(Extracted records)
******

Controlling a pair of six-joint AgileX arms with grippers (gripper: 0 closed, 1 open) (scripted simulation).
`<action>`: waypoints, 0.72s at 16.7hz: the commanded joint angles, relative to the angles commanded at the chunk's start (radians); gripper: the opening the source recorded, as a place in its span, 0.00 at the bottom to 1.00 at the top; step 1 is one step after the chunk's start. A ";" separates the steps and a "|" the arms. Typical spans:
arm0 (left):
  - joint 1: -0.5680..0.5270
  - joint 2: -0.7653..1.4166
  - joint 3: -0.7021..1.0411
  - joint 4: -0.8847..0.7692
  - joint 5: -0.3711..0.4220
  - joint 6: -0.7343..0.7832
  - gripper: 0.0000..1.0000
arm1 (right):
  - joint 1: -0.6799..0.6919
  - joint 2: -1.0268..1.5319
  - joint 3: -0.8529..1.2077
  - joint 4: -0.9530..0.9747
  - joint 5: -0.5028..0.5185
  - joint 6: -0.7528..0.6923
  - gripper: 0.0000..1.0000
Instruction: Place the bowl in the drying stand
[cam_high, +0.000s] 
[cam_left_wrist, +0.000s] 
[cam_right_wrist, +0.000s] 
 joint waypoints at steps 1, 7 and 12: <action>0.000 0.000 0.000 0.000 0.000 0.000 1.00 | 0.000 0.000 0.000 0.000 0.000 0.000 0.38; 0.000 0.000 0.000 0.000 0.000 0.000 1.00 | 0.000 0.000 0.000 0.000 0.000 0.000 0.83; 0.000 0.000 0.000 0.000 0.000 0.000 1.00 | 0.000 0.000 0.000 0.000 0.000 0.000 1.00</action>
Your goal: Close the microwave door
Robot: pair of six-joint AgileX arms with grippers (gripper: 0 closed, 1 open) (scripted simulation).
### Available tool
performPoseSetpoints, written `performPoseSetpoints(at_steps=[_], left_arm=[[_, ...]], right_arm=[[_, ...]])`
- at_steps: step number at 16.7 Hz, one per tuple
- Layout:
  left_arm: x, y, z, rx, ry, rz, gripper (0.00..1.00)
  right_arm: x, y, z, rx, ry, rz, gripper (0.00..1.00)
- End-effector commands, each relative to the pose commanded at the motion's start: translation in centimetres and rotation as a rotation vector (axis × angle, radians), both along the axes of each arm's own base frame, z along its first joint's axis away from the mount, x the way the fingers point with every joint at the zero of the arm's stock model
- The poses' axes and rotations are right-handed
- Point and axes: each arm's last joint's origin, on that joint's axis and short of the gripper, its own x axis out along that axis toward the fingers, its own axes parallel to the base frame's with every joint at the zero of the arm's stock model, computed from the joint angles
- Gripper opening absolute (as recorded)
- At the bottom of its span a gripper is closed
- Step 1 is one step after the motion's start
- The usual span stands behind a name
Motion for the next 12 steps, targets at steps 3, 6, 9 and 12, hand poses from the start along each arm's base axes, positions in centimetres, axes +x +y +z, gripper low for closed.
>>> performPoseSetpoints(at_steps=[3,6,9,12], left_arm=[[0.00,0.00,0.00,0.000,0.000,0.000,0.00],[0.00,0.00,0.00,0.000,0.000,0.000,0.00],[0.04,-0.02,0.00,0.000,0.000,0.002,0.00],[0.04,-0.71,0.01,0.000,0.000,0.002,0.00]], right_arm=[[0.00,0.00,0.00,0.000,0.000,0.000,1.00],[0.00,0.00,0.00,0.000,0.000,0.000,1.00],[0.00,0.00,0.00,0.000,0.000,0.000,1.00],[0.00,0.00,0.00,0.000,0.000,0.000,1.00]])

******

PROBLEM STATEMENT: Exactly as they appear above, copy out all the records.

SOLVED PROBLEM:
Controlling a pair of six-joint AgileX arms with grippers (gripper: 0 closed, 1 open) (scripted simulation).
`<action>`: waypoints, 0.72s at 16.7hz: the commanded joint angles, relative to the angles commanded at the chunk's start (radians); gripper: the opening the source recorded, as a place in its span, 0.00 at the bottom to 1.00 at the top; step 1 is one step after the chunk's start. A ";" separates the steps and a "|" the arms. Typical spans:
arm0 (left):
  - joint 1: -0.5680..0.5270
  - joint 2: -0.7653..1.4166
  - joint 3: -0.7021..1.0411
  - joint 4: -0.8847..0.7692
  - joint 5: -0.3711..0.4220
  - joint 6: -0.7343..0.7832
  - gripper: 0.0000..1.0000
arm1 (right):
  - joint 1: -0.6799..0.6919
  - joint 2: -1.0268..1.5319
  - joint 3: -0.8529..1.2077
  - joint 4: -0.9530..0.9747
  - joint 5: -0.5028..0.5185
  - joint 6: -0.7528..0.6923
  - gripper: 0.0000..1.0000
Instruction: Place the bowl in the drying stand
[cam_high, +0.000s] 
[cam_left_wrist, +0.000s] 
[cam_right_wrist, +0.000s] 
 joint waypoints at steps 1, 7 and 12: <action>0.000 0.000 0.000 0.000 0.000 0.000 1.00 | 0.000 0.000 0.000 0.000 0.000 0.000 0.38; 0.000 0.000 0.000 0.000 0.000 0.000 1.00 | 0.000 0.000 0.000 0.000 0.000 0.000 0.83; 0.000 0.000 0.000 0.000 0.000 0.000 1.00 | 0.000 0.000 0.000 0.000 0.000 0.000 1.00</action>
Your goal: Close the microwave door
Robot: pair of six-joint AgileX arms with grippers (gripper: 0 closed, 1 open) (scripted simulation).
### Available tool
performPoseSetpoints, written `performPoseSetpoints(at_steps=[_], left_arm=[[_, ...]], right_arm=[[_, ...]])`
- at_steps: step number at 16.7 Hz, one per tuple
- Layout:
  left_arm: x, y, z, rx, ry, rz, gripper (0.00..1.00)
  right_arm: x, y, z, rx, ry, rz, gripper (0.00..1.00)
- End-effector commands, each relative to the pose commanded at the motion's start: translation in centimetres and rotation as a rotation vector (axis × angle, radians), both along the axes of each arm's own base frame, z along its first joint's axis away from the mount, x the way the fingers point with every joint at the zero of the arm's stock model
- The poses' axes and rotations are right-handed
- Point and axes: each arm's last joint's origin, on that joint's axis and short of the gripper, its own x axis out along that axis toward the fingers, its own axes parallel to the base frame's with every joint at the zero of the arm's stock model, computed from the joint angles
- Gripper opening absolute (as recorded)
- At the bottom of its span a gripper is closed
- Step 1 is one step after the motion's start
- The usual span stands behind a name
Motion for the next 12 steps, targets at steps 3, 6, 9 and 12, hand poses from the start along each arm's base axes, positions in centimetres, axes +x +y +z, gripper low for closed.
>>> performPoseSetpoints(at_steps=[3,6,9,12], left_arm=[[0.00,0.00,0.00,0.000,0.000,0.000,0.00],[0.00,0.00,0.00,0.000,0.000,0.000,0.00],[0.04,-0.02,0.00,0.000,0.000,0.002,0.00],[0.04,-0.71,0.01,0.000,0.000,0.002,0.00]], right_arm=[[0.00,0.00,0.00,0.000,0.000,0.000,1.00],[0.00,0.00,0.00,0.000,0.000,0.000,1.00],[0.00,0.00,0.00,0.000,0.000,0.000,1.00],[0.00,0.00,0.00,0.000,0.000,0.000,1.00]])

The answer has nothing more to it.